María respiró hondo, tal vez pensando que su hijo la seguía odiando.
—Eres... —trató de llenar sus pulmones con aire—, un buen chi-co —su respiración se agitó—. Te me-re-cías una —hizo una pausa y continuó—, ver-da-de-ra madre —dijo esto último con gran esfuerzo.
Él volvió a colocar la mascarilla en su lugar al tiempo que seguía negando con la cabeza.
—Shhh no te agites. ¡Por favor, descansa! —La mujer trataba de apretar su mano pero ya casi no le quedaban fuerzas, sabía que no disponía de mucho tiempo.
Tomó varias bocanadas de aire y volvió a retirar la mascarilla.
—Te pro-me-to que —descansó—, que no to-das las mu-je-res —aspiró profundo—, so-mos iguales.
De las esferas celestes del chico no cesaban de brotar lágrimas mientras estrujaba entre sus manos la de María.
—No to-das son co-mo yo —hizo una pausa y tomó tanto aire como sus fuerzas se lo permitían—. Sé un hom-bre de bi-en —humedeció su garganta y sus labios para continuar—. Es-toy segu-ra, que sa-brás ha-llar u-na que val-ga la pena.
Él besó su temblorosa, fría y descarnada mano, la mujer asomó una débil sonrisa; sin embargo, su corazón rebosaba felicidad.
—Sa-brás recono-cer a tu chi-ca ideal —descansó por breves segundos y continuó—. Te amo, te amo, hijo —dijo esto último con todas las fuerzas que le quedaban.

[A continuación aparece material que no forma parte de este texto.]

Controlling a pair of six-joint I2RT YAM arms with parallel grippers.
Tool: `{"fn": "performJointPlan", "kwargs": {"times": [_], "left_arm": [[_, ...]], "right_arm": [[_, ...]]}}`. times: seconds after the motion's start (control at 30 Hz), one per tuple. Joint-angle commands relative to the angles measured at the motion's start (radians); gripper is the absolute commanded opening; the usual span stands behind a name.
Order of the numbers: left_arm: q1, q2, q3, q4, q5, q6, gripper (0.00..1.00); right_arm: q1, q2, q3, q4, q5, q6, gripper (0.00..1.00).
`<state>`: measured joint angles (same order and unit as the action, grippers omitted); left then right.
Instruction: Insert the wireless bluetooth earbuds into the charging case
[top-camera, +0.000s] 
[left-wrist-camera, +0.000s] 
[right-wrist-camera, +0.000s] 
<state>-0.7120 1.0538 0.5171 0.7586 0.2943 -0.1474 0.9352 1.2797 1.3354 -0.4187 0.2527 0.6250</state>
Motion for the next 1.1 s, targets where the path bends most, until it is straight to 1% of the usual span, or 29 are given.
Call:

—¡Te amo, María! —respondió el chico de inmediato con voz ahogada mirándola a los ojos.
Ella sonrió.
Su mano se hizo nada entre las suyas, el poco peso de su cuerpo desnutrido se había esfumado junto con su último aliento, sus ojos, inexpresivos, se apagaron.
—¡Te amo, mamá! —gritó Patrick con voz estrangulada.
Desde hacía ocho años no la llamaba mamá, y lo gritó tantas veces pudo, tantas veces su llanto desgarrado se lo permitía, aunque ella ya no pudiera escucharlo, lo gritó hasta quedar sin voz, sin aliento.
Lloró encima del cuerpo inerte de la desventurada mujer hasta que llegaron el doctor y la enfermera, sacándolo del lugar para iniciar los procedimientos correspondientes.
El adolescente sin embargo, no se separó del cuerpo de María. Y por ser de escasos recursos económicos el estado se hizo cargo de los sencillos servicios fúnebres de la mujer y fue enterrada al día siguiente.
Patrick Alarcón, quedó huérfano a los dieciséis años de edad.
Lloró sobre la tumba de María, por todos esos años de amargura, por todo el sufrimiento que padecía la infeliz mujer, por todas las lágrimas que su madre derramaba en silencio, por la tristeza que siempre se reflejaba en sus ojos y que hasta ahora supo reconocer.
Había quedado sólo en el mundo y no sabía a ciencia cierta, qué le deparaba la vida de ahora en adelante.